# Task to complete
Write out the lines starting at the one that holds "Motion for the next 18" and ending with the final line of the data, exactly and with no others.

# Task inputs
- Opening Delimiter -

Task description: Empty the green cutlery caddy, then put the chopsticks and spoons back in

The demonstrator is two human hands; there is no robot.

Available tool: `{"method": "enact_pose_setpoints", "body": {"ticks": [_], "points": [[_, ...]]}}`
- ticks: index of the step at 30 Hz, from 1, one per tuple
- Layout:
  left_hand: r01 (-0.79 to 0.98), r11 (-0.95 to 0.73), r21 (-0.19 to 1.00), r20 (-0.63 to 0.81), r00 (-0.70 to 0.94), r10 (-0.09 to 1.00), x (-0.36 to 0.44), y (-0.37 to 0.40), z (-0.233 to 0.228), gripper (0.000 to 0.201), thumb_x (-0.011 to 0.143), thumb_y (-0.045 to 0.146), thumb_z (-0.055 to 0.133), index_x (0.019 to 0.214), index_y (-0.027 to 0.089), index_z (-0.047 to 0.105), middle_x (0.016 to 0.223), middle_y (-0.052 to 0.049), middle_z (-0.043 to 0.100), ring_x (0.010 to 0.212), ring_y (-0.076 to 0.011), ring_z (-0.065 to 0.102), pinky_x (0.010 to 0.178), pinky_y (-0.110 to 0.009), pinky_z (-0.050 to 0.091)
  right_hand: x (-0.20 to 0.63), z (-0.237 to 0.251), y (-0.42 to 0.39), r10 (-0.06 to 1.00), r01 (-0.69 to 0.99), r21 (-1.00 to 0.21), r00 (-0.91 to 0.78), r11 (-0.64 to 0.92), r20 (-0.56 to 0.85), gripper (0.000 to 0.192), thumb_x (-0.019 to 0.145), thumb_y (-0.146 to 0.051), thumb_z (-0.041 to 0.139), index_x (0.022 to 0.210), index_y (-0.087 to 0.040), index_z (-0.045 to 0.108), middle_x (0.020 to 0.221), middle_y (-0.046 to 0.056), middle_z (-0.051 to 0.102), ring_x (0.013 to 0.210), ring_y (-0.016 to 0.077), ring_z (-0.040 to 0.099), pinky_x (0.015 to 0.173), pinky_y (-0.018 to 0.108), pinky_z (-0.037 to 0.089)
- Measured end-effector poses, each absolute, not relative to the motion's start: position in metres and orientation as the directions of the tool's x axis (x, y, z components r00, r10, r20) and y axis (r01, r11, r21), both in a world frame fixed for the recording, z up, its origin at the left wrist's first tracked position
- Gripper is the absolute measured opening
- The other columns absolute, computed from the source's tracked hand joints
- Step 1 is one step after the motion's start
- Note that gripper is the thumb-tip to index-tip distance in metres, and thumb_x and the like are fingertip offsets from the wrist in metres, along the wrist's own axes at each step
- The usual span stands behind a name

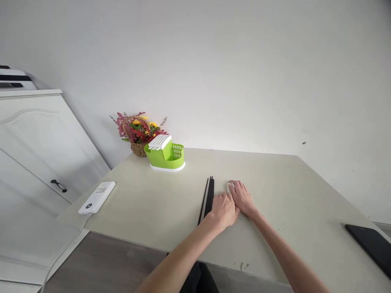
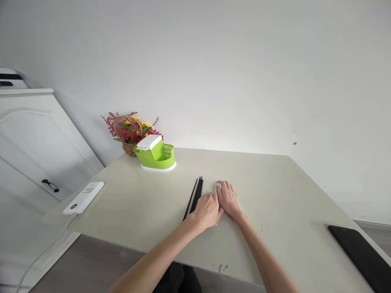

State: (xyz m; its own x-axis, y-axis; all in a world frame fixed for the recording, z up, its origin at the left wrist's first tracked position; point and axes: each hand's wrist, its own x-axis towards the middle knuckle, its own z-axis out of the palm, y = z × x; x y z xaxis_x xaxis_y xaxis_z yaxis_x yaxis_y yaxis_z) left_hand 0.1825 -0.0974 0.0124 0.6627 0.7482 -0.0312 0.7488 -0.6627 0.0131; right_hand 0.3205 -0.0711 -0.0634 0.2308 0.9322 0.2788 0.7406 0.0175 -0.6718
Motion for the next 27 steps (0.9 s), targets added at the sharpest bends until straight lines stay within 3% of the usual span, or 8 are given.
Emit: {"method": "enact_pose_setpoints", "body": {"ticks": [10,17,19,22,27], "points": [[0.782,-0.621,0.058,-0.053,0.624,0.780,0.175,-0.103,0.022,0.039,0.104,0.033,0.042,0.116,0.005,0.064,0.109,-0.022,0.071,0.104,-0.0322,0.070,0.089,-0.042,0.054,0.322,-0.065,-0.072,0.930,0.694,-0.720,0.260,0.008,0.260,0.042,0.101,-0.053,0.037,0.121,-0.026,0.061,0.127,0.009,0.063,0.123,0.0274,0.056,0.106,0.047,0.045],[0.778,-0.615,0.128,-0.011,0.621,0.784,0.153,-0.103,0.023,0.044,0.102,0.051,0.049,0.114,0.011,0.061,0.109,-0.018,0.072,0.099,-0.0304,0.071,0.083,-0.039,0.056,0.335,-0.067,-0.071,0.916,0.607,-0.792,0.280,0.062,0.286,0.048,0.104,-0.055,0.031,0.119,-0.025,0.065,0.127,0.011,0.065,0.130,0.0247,0.055,0.114,0.044,0.042],[0.755,-0.639,0.147,0.054,0.638,0.768,0.146,-0.098,0.024,0.042,0.102,0.053,0.050,0.110,0.013,0.061,0.106,-0.016,0.071,0.099,-0.0292,0.070,0.085,-0.039,0.055,0.342,-0.067,-0.076,0.909,0.581,-0.811,0.302,0.063,0.287,0.050,0.104,-0.057,0.030,0.121,-0.025,0.065,0.130,0.012,0.064,0.130,0.0251,0.056,0.113,0.045,0.043],[0.723,-0.672,0.158,0.262,0.626,0.735,0.133,-0.078,0.035,0.033,0.103,0.048,0.051,0.106,0.017,0.060,0.106,-0.013,0.068,0.103,-0.0278,0.065,0.093,-0.041,0.052,0.355,-0.067,-0.092,0.895,0.546,-0.837,0.359,0.029,0.265,0.052,0.103,-0.059,0.033,0.125,-0.023,0.063,0.133,0.014,0.061,0.126,0.0260,0.060,0.108,0.044,0.048],[0.799,-0.593,0.101,0.611,0.421,0.671,0.087,-0.010,0.089,0.030,0.103,0.043,0.049,0.117,0.019,0.059,0.122,-0.016,0.063,0.119,-0.0337,0.055,0.105,-0.051,0.043,0.373,-0.065,-0.130,0.882,0.508,-0.860,0.427,-0.051,0.201,0.050,0.101,-0.062,0.040,0.128,-0.024,0.060,0.135,0.013,0.060,0.116,0.0259,0.066,0.100,0.042,0.053]]}}
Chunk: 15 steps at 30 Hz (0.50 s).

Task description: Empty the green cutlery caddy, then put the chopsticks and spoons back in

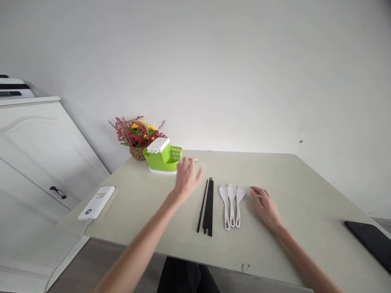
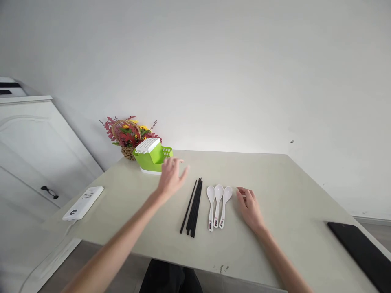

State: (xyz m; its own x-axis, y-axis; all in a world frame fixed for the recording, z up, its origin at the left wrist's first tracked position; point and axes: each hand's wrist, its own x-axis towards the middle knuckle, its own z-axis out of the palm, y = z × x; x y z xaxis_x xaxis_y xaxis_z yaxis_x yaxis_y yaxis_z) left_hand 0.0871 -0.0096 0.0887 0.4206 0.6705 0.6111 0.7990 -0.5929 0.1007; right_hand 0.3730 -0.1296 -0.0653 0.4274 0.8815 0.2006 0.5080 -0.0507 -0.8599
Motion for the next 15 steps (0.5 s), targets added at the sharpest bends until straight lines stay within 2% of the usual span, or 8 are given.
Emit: {"method": "enact_pose_setpoints", "body": {"ticks": [2,5,7,8,9,11,15], "points": [[0.856,-0.511,0.079,0.692,0.322,0.646,0.060,0.022,0.115,0.033,0.104,0.042,0.046,0.123,0.019,0.059,0.139,-0.017,0.057,0.133,-0.0359,0.047,0.112,-0.053,0.036,0.378,-0.065,-0.146,0.880,0.500,-0.863,0.441,-0.075,0.179,0.049,0.100,-0.062,0.043,0.128,-0.025,0.060,0.135,0.012,0.060,0.114,0.0264,0.067,0.097,0.042,0.054],[0.932,-0.358,0.062,0.713,0.210,0.669,0.016,0.062,0.144,0.044,0.103,0.046,0.044,0.135,0.018,0.056,0.157,-0.015,0.047,0.147,-0.0389,0.032,0.119,-0.057,0.027,0.384,-0.069,-0.167,0.883,0.506,-0.858,0.439,-0.091,0.166,0.048,0.097,-0.062,0.047,0.126,-0.026,0.060,0.138,0.012,0.058,0.115,0.0274,0.067,0.095,0.043,0.055],[0.953,-0.296,0.060,0.689,0.175,0.703,-0.010,0.084,0.153,0.050,0.103,0.047,0.041,0.140,0.016,0.053,0.159,-0.015,0.047,0.149,-0.0396,0.031,0.120,-0.059,0.024,0.387,-0.075,-0.180,0.885,0.529,-0.843,0.435,-0.102,0.166,0.048,0.097,-0.062,0.049,0.128,-0.027,0.058,0.140,0.012,0.055,0.116,0.0275,0.067,0.094,0.043,0.056],[0.955,-0.285,0.077,0.663,0.165,0.730,-0.021,0.093,0.153,0.052,0.103,0.048,0.041,0.142,0.016,0.053,0.154,-0.015,0.053,0.147,-0.0387,0.037,0.120,-0.058,0.025,0.389,-0.078,-0.187,0.885,0.546,-0.831,0.433,-0.107,0.170,0.048,0.097,-0.062,0.049,0.129,-0.028,0.058,0.141,0.012,0.053,0.116,0.0275,0.067,0.094,0.043,0.057],[0.952,-0.290,0.098,0.609,0.173,0.774,-0.031,0.100,0.152,0.055,0.103,0.050,0.040,0.143,0.016,0.052,0.149,-0.015,0.058,0.142,-0.0366,0.044,0.119,-0.055,0.029,0.390,-0.081,-0.192,0.887,0.568,-0.816,0.427,-0.109,0.179,0.048,0.097,-0.062,0.049,0.131,-0.029,0.057,0.142,0.012,0.052,0.116,0.0275,0.067,0.094,0.043,0.057],[0.934,-0.336,0.123,0.512,0.230,0.827,-0.047,0.112,0.144,0.058,0.101,0.051,0.040,0.147,0.017,0.051,0.150,-0.012,0.059,0.138,-0.0316,0.051,0.118,-0.048,0.034,0.389,-0.084,-0.203,0.888,0.624,-0.774,0.409,-0.104,0.211,0.048,0.098,-0.061,0.048,0.134,-0.030,0.055,0.142,0.011,0.052,0.117,0.0280,0.066,0.095,0.044,0.056],[0.892,-0.439,0.109,0.517,0.326,0.791,-0.053,0.118,0.128,0.061,0.101,0.053,0.039,0.152,0.020,0.049,0.164,-0.007,0.044,0.148,-0.0285,0.041,0.123,-0.046,0.030,0.376,-0.081,-0.215,0.873,0.769,-0.632,0.367,-0.091,0.320,0.046,0.099,-0.060,0.044,0.134,-0.032,0.053,0.140,0.009,0.054,0.128,0.0310,0.058,0.103,0.051,0.051]]}}
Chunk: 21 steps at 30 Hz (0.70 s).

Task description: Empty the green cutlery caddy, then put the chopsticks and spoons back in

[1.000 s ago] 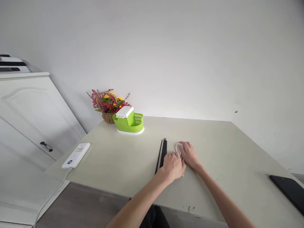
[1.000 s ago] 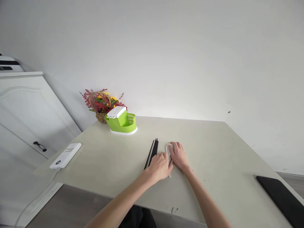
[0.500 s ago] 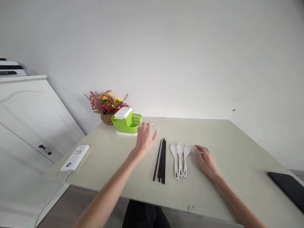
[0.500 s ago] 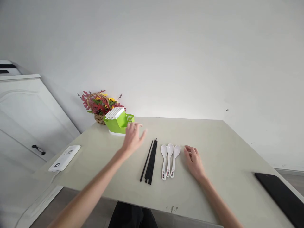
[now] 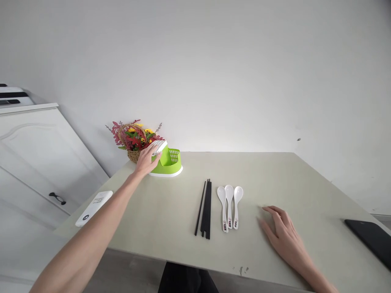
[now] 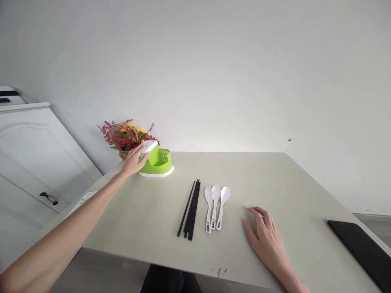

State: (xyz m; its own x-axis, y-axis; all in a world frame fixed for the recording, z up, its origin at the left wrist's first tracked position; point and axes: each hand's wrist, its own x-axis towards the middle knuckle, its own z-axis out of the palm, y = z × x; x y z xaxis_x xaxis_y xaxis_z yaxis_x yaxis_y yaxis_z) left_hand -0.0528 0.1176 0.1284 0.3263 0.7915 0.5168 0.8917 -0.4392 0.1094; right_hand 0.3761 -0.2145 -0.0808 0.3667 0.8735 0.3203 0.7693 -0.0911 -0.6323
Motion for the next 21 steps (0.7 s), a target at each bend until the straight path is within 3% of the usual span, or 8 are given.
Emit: {"method": "enact_pose_setpoints", "body": {"ticks": [4,8,13,21], "points": [[0.868,-0.475,0.147,0.453,0.368,0.812,-0.020,0.108,0.128,0.060,0.102,0.056,0.040,0.155,0.028,0.048,0.168,-0.004,0.037,0.145,-0.0326,0.045,0.118,-0.051,0.040,0.365,-0.077,-0.214,0.846,0.854,-0.514,0.331,-0.080,0.418,0.044,0.100,-0.056,0.041,0.134,-0.031,0.052,0.138,0.011,0.056,0.126,0.0329,0.058,0.104,0.055,0.048],[0.840,-0.523,0.147,0.377,0.441,0.814,0.039,0.095,0.130,0.060,0.105,0.060,0.033,0.156,0.033,0.047,0.167,-0.005,0.038,0.130,-0.0363,0.060,0.106,-0.056,0.051,0.364,-0.078,-0.211,0.845,0.879,-0.470,0.309,-0.078,0.437,0.043,0.101,-0.055,0.040,0.135,-0.031,0.050,0.138,0.011,0.056,0.123,0.0330,0.059,0.105,0.055,0.048],[0.759,-0.624,0.185,0.336,0.548,0.766,0.117,0.077,0.124,0.062,0.106,0.064,0.018,0.157,0.040,0.045,0.169,-0.003,0.034,0.116,-0.0315,0.069,0.093,-0.048,0.057,0.363,-0.074,-0.212,0.839,0.883,-0.461,0.315,-0.088,0.444,0.042,0.102,-0.054,0.039,0.136,-0.031,0.049,0.139,0.011,0.056,0.123,0.0327,0.059,0.105,0.056,0.047],[0.625,-0.763,0.163,0.292,0.708,0.643,0.185,0.042,0.117,0.061,0.107,0.063,0.011,0.160,0.044,0.037,0.169,0.000,0.036,0.116,-0.0254,0.071,0.094,-0.039,0.053,0.362,-0.072,-0.211,0.844,0.886,-0.454,0.313,-0.094,0.435,0.040,0.102,-0.052,0.040,0.137,-0.033,0.048,0.139,0.010,0.056,0.124,0.0324,0.059,0.104,0.055,0.048]]}}
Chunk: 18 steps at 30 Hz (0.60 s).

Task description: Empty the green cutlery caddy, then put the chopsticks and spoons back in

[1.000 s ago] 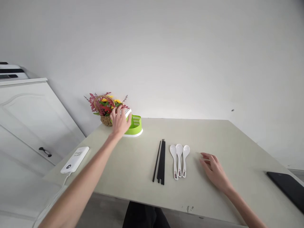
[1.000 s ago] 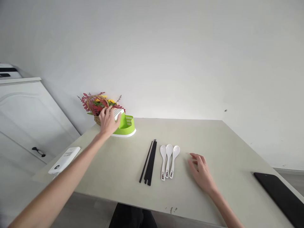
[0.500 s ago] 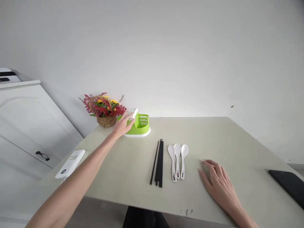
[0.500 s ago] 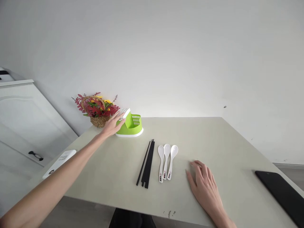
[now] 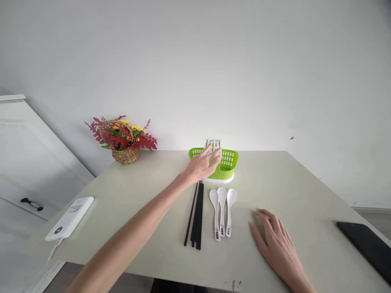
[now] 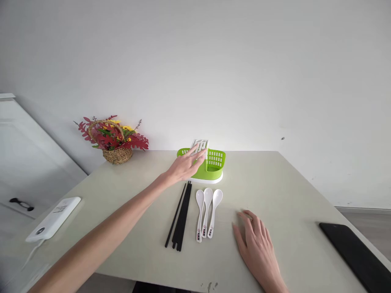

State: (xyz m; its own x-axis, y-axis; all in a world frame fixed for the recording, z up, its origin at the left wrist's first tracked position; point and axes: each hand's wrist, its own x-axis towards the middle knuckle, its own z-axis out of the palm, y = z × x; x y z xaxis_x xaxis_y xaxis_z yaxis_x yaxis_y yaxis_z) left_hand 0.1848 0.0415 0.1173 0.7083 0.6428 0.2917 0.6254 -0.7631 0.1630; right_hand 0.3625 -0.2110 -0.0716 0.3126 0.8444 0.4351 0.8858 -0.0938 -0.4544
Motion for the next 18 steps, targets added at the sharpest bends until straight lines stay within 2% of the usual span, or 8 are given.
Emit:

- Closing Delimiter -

# Output for this task
Motion for the next 18 steps, targets added at the sharpest bends until straight lines stay within 2% of the usual span, or 8 are given.
Emit:

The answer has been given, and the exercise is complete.